● Prompt
Copy, word for word, the lines of the entries below between the one with "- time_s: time" and the one with "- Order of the", inclusive, and leave out everything else.

● Given information
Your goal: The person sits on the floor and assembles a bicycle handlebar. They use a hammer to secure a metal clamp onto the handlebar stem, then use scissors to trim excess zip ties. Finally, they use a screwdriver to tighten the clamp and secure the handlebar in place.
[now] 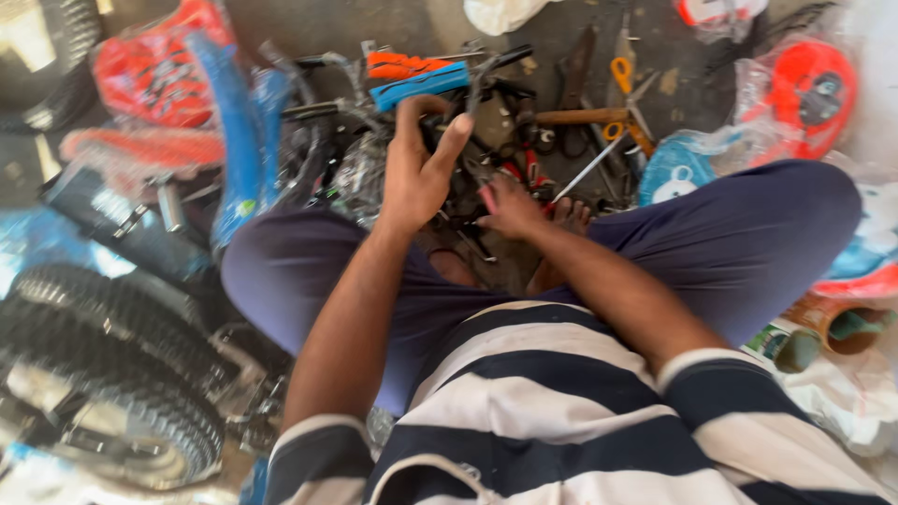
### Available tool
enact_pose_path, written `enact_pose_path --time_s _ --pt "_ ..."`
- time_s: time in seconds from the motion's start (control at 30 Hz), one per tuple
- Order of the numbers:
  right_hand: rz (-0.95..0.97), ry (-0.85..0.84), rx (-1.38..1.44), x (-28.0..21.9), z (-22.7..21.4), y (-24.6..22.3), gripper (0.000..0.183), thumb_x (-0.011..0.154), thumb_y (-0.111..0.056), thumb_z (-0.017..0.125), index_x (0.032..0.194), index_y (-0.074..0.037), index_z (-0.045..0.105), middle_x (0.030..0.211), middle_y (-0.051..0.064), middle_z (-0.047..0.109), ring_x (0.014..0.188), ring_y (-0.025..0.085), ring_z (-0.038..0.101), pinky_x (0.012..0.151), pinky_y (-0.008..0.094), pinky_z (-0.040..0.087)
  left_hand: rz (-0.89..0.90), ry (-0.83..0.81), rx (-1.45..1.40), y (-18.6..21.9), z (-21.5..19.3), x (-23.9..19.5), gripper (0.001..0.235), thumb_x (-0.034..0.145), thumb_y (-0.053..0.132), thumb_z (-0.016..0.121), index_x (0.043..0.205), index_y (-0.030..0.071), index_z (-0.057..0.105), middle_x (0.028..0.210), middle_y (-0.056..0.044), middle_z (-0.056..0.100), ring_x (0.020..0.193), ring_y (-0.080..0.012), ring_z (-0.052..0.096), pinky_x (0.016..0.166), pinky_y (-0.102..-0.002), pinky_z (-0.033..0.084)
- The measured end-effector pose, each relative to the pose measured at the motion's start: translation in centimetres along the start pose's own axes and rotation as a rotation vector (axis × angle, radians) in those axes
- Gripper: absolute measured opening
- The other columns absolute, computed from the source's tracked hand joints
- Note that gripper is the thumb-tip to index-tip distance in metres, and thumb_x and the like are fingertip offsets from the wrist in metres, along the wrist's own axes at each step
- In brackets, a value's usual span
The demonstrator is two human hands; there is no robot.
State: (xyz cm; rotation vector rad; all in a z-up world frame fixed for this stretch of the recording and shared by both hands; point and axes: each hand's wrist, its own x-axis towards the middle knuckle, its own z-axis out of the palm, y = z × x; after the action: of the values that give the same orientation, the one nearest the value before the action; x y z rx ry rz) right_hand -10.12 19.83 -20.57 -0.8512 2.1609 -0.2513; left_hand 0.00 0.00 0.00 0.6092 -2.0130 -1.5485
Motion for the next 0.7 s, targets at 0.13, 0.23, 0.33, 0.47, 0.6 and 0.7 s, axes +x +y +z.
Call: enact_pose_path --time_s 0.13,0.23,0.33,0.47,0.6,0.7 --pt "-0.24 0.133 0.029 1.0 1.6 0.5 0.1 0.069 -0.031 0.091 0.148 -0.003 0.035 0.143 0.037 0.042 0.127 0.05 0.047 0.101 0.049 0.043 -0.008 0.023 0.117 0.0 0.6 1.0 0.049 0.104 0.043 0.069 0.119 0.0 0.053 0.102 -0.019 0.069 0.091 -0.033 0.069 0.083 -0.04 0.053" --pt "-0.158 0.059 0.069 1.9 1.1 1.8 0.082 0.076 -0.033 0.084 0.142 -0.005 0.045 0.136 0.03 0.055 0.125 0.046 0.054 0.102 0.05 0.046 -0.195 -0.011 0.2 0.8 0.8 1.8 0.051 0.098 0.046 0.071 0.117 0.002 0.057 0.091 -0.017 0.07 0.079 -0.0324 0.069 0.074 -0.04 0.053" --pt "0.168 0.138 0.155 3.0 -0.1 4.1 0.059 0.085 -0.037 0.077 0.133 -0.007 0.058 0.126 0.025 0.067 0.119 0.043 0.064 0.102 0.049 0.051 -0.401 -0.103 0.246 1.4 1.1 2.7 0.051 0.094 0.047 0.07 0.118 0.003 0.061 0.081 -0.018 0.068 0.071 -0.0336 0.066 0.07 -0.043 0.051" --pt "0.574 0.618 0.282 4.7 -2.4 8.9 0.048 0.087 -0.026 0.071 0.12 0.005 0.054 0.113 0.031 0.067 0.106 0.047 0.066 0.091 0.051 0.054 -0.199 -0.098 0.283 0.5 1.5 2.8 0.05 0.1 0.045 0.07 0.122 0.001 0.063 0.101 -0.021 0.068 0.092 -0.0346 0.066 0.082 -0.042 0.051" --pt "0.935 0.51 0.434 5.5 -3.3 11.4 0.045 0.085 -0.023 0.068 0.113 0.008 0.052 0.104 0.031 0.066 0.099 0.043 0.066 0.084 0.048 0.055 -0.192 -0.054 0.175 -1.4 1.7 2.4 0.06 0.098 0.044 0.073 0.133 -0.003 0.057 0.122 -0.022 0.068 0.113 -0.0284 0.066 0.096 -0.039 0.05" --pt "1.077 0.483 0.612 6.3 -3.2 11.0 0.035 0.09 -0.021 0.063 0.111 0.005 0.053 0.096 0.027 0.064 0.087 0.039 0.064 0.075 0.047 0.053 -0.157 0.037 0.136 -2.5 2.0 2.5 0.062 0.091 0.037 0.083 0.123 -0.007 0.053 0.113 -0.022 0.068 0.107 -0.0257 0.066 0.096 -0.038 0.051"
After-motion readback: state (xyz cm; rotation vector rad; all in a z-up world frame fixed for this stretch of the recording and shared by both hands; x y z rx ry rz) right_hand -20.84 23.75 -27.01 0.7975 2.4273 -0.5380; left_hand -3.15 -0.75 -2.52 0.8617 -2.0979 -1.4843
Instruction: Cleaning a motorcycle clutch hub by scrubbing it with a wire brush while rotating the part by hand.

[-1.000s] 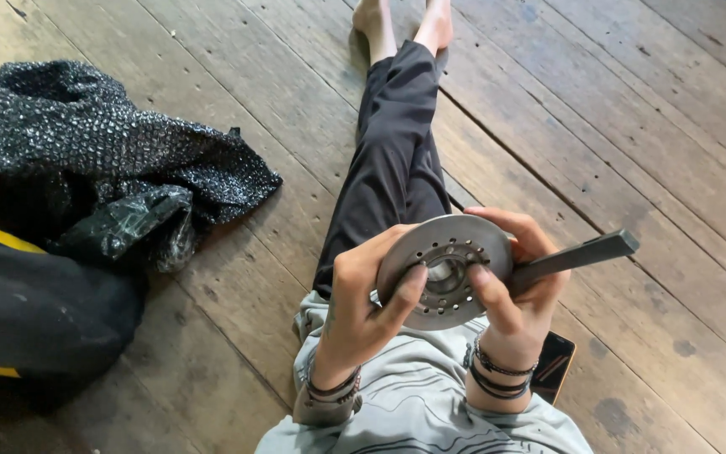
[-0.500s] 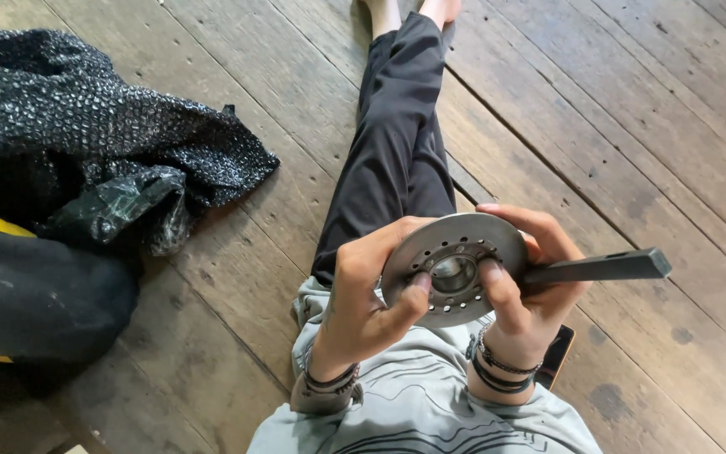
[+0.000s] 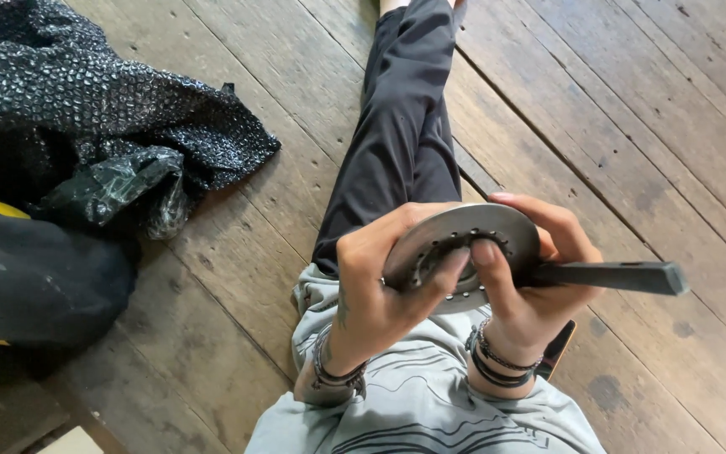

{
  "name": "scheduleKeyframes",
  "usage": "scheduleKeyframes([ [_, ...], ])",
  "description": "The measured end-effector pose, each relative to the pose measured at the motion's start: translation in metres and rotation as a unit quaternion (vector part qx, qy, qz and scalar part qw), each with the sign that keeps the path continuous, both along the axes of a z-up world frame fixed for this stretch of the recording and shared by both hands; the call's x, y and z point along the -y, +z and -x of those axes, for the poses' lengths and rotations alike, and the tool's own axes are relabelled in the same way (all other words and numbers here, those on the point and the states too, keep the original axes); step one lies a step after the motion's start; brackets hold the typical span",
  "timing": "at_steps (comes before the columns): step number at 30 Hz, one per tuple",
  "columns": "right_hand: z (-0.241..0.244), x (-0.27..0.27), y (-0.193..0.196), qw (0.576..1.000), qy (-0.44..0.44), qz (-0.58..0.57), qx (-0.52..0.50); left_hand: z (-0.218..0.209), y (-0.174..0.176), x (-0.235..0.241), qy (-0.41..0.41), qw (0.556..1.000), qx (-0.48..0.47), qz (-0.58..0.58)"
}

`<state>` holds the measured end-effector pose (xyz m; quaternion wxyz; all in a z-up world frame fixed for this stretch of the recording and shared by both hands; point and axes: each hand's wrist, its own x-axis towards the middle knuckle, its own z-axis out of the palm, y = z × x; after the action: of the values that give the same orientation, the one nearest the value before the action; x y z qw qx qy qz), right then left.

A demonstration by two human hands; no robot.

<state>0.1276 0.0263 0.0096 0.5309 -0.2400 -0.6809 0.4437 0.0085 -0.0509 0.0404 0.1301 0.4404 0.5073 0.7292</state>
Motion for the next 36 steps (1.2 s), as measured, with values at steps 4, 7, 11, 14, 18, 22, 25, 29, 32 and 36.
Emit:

● Problem solution
- time_s: time in seconds from the motion's start (control at 30 Hz), one per tuple
- Order of the numbers:

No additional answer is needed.